Отец Серафим с трудом поднялся с кровати, приступ дрожи набросился на него, словно свора злых собак. У него застучали зубы, судорога свела мышцы.
— Я тебя силой заберу в больницу! — кричал доктор. — Спеленаю, как непослушного ребенка, и увезу! Слышишь?!
Дрожь немного ослабила хватку, но священник знал, что это временная передышка. Он захлебнулся в приступе лютого кашля.
— И не вздумай запираться, отче! — Голос врача сверлил и без того воспаленную голову. — Дверь сломаю!
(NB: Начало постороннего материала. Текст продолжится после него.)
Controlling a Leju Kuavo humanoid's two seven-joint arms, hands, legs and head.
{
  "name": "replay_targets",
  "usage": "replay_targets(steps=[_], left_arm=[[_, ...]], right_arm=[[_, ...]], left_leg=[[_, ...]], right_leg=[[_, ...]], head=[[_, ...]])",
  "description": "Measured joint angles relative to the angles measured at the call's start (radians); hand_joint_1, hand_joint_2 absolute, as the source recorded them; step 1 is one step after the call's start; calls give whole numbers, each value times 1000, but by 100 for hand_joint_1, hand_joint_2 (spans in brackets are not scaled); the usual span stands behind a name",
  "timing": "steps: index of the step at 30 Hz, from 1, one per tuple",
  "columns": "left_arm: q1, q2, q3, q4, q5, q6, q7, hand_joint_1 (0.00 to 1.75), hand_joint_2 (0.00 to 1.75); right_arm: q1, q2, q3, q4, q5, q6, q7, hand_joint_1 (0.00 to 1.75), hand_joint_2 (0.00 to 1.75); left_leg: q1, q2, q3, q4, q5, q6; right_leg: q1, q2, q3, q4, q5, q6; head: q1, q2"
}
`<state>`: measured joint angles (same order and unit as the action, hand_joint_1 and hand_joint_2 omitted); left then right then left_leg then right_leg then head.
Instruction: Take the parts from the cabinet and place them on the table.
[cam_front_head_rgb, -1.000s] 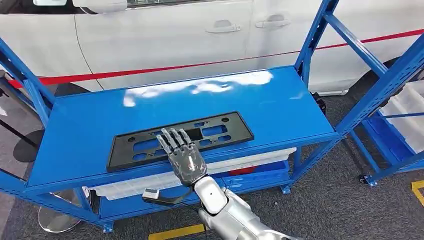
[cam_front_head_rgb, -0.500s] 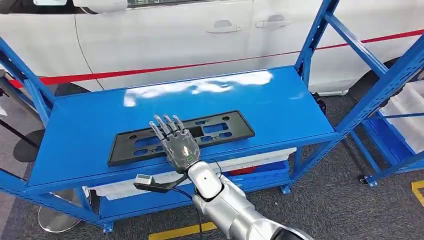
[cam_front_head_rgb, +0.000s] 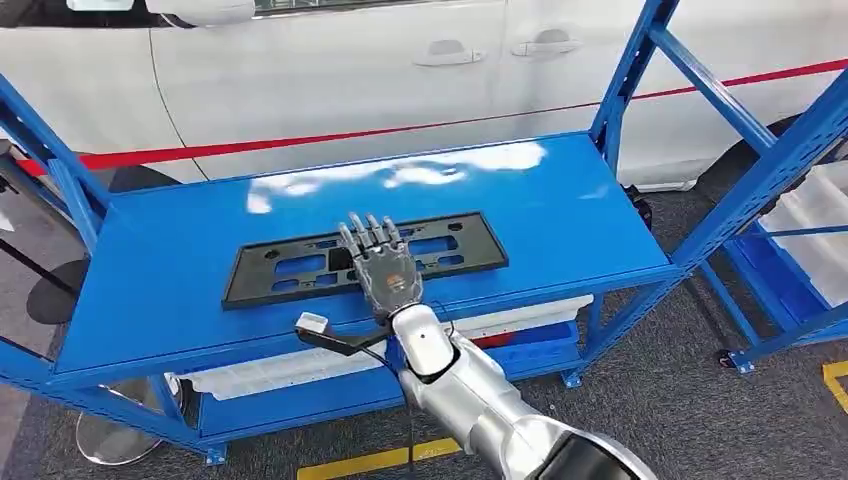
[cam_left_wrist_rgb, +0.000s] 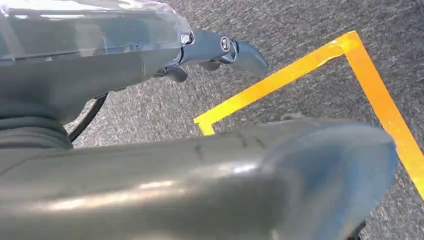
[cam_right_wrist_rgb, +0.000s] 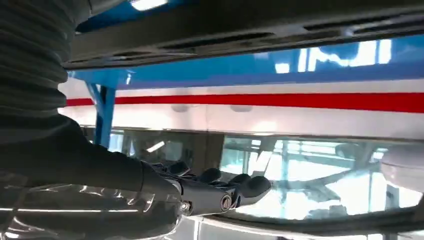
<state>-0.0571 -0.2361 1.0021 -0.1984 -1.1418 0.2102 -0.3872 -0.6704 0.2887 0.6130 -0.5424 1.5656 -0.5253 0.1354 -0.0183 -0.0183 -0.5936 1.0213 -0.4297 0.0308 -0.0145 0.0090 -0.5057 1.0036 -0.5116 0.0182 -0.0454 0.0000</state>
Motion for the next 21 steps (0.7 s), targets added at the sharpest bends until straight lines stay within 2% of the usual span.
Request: replay_targets(steps=[21], left_arm=[[-5,1,-27,0,-40,-35,2,0,0]], right_arm=[[-13,-59,2,54,1,26,54,0,175]], left_leg=[[0,0,0,0,0,0]], right_leg=[[0,1,0,0,0,1]], head=[[0,0]])
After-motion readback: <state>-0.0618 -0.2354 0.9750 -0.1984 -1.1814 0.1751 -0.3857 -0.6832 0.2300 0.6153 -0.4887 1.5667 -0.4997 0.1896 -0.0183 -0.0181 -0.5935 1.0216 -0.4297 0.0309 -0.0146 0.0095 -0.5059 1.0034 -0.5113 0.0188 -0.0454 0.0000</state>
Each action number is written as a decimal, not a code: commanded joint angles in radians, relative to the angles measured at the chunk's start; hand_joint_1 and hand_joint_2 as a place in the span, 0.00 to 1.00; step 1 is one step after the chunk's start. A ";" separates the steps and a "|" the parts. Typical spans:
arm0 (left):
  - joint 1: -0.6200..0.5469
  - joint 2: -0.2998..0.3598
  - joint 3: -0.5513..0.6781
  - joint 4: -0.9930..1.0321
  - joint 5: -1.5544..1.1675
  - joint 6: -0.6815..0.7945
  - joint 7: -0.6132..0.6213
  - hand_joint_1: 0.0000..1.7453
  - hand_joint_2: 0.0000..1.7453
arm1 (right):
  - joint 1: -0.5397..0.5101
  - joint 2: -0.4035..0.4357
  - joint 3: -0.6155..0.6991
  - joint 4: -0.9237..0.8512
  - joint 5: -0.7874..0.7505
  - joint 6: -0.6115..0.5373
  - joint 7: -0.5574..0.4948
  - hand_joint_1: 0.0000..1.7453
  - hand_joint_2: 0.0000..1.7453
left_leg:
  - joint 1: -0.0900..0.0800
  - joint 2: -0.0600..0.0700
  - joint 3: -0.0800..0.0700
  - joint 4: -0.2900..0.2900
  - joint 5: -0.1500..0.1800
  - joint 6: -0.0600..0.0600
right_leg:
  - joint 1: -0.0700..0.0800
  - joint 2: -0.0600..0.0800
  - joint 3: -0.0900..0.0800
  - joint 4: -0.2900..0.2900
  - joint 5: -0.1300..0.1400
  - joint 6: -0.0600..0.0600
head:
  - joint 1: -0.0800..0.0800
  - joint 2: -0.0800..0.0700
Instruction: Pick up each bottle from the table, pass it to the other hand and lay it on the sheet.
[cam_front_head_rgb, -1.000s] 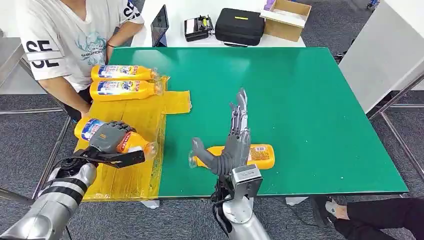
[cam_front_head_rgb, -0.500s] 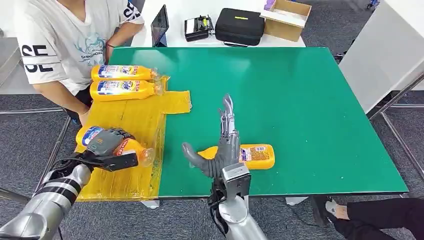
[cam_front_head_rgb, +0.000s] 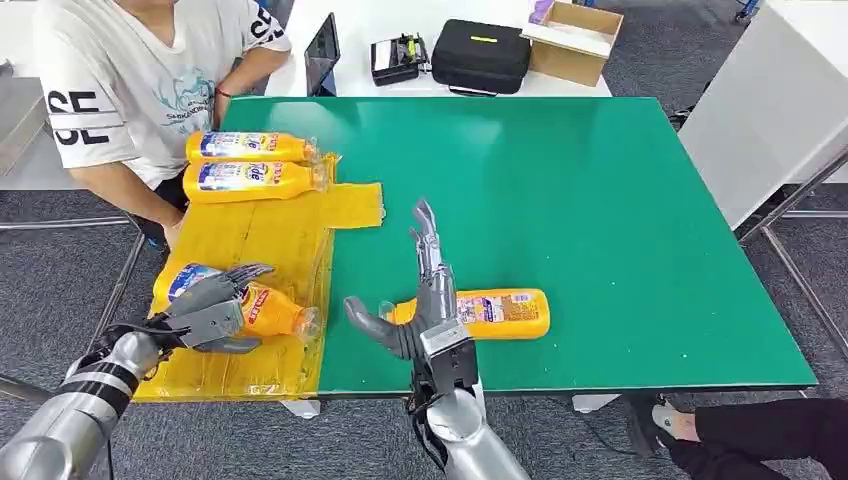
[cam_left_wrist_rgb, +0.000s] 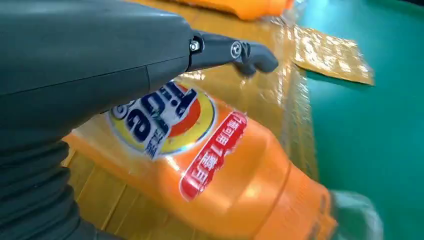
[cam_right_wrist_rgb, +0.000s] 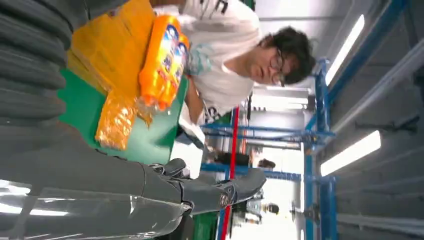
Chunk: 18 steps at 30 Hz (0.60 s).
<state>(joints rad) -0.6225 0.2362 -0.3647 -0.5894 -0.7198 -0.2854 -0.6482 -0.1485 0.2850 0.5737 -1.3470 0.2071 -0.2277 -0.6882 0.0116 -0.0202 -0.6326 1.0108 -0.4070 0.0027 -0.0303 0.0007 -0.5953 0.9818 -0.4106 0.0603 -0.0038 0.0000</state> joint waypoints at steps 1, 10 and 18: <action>0.076 0.106 -0.128 -0.025 0.079 -0.113 -0.016 0.00 0.00 | -0.061 -0.005 0.023 0.126 -0.011 0.017 0.002 0.00 1.00 | 0.001 0.008 0.007 -0.002 -0.002 0.000 | 0.002 0.007 0.004 -0.003 0.001 -0.004 | 0.000 0.000; 0.144 -0.030 -0.031 -0.074 0.229 0.030 0.011 0.00 0.00 | -0.057 0.000 0.027 0.149 0.003 0.005 0.008 0.00 1.00 | 0.000 0.006 0.010 -0.003 -0.001 0.000 | 0.001 0.004 0.008 -0.003 0.000 -0.004 | 0.000 0.000; 0.165 -0.166 0.142 -0.167 0.281 0.228 0.083 0.00 0.00 | -0.041 -0.003 0.032 0.122 0.027 -0.007 0.034 0.00 1.00 | 0.000 -0.001 0.003 0.000 -0.001 0.001 | 0.001 -0.003 0.004 -0.002 -0.001 -0.003 | 0.000 0.000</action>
<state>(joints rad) -0.4854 0.1636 -0.3265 -0.7210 -0.4322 -0.0503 -0.5939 -0.1698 0.2895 0.5795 -1.2737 0.2331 -0.2338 -0.6638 0.0114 -0.0208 -0.6314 1.0110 -0.4068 0.0029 -0.0309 0.0002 -0.5950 0.9815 -0.4106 0.0601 -0.0038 0.0000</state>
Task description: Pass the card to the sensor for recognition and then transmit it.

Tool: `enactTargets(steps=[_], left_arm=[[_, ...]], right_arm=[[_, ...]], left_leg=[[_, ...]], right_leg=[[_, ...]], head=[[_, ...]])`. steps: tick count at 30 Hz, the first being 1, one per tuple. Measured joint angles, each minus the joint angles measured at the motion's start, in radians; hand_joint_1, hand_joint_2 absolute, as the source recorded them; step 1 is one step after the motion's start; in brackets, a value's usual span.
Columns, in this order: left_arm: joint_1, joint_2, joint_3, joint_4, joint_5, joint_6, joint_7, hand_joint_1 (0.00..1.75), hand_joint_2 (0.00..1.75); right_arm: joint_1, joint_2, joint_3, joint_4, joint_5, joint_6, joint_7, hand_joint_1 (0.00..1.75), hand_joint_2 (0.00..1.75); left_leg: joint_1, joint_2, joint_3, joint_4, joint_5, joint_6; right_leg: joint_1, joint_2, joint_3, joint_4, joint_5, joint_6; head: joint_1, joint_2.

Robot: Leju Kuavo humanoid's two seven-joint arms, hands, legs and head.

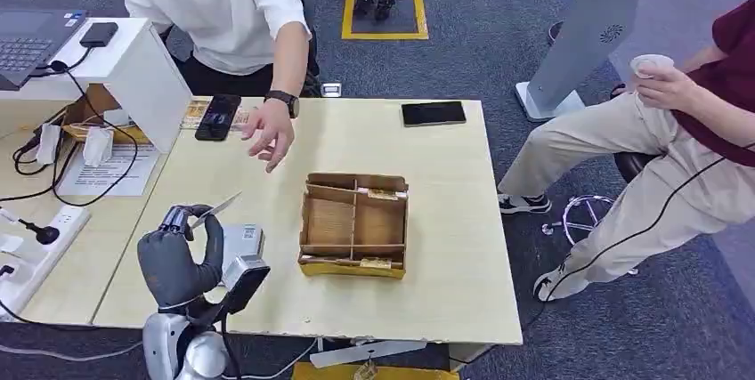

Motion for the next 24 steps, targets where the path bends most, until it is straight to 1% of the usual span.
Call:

Отец Серафим отложил смартфон на кровать, голос врача уплыл куда-то очень далеко и доносился теперь, будто из соседнего помещения через неплотно закрытые двери. Он открыл бутылку минеральной воды, жадно отпил из горлышка. Солоноватая жидкость оросила горло, стало немного полегче. Монах взял смартфон, поднес к уху.
— Где ты, отче?! — В высоком голосе врача угадывалось беспокойство.
— Я здесь, Гуча, здесь, д-д-дорогой…
Отец Серафим лег на кровать, закрыл глаза, и тотчас кровать поплыла куда-то, как лодка, танцующая на морских волнах. В этом состоянии не было ничего плохого. Издалека прилетели чарующие звуки, словно неподалеку играли удивительную по красоте мелодию.
— Я здесь, Гуча… Все еще здесь…
— Ты ведешь себя безответственно, Серафим! — возмущенно кричал доктор. — Скорая помощь выехала, дороги пустые, будут минут через тридцать, — он перешел на русский язык и говорил с характерным акцентом, присущим жителям Тбилиси. — Я тоже приеду. Надеюсь, ты не заставишь меня применять силу.
Священник улыбнулся. Горячий парень этот доктор Иремадзе!
— Послушай меня, Гуча! — тихо сказал он. — Если на сегодняшний момент в деревне никто не заболел, значит, такова Божья воля. Получается, что я заразился от приезжего. Останусь здесь, в своей келье, ты — врач, лучше остальных знаешь, как важно изолировать инфицированного человека от остальных.
— Черт тебя раздери, святой отец! — закричал доктор.
— Вот и тот, с крючковатым носом, все про беса рассуждал, — сказал священник. — Осторожнее со с-с-словами, Гуча! Соблазны входят в мир посредством слова. И не пытайтесь двери ломать, — добавил он, усмехнувшись. — Их не вчера строили, надежная конструкция. Все, Гуча, все дорогой, позвоню тебе позже…
Он отключил звуковой сигнал на смартфоне и закрыл глаза. На виске часто пульсировала синяя венка, лоб покрыла испарина. Жар немного спал, кашель пока не беспокоил монаха. Он мысленно прочел молитву и погрузился в благостное состояние, обычно предшествующее сну. Из пестрой суматохи мелькающих образов и бессвязных сюрреалистических картинок устойчиво выплыла одна. Желтая пустыня, кое-где заросли верблюжьих колючек, на горизонте видны очертания города, белые башни словно вырастают из песка. А на холме темнеет деревянный крест — величественный символ смерти и возрождения. Отец Серафим глубоко вздохнул, резкие черты его лица смягчились, на нем появилось удивленное и счастливое выражение. С гор спустился туман и окутал долину пушистыми хлопьями, словно на исходе лета выпал снег. К селу Патара-Канда продвигались две машины скорой помощи, желтые лучи противотуманных фар прорезали вечернюю мглу острыми иглами, отчетливо слышался рев дизельных моторов. Жители села выходили из своих домов, лица людей, скрытые белыми медицинскими масками, были направлены в сторону надвигающихся автомобилей. Они негромко переговаривались. Слух о болезни настоятеля разнесся быстрее пули, однако никто пока не чувствовал симптомов страшной болезни. К дверям кельи приблизился молодой послушник, он приложил ухо, изнутри доносилось хриплое дыхание. Послушник махнул рукой товарищам, стоящим поодаль.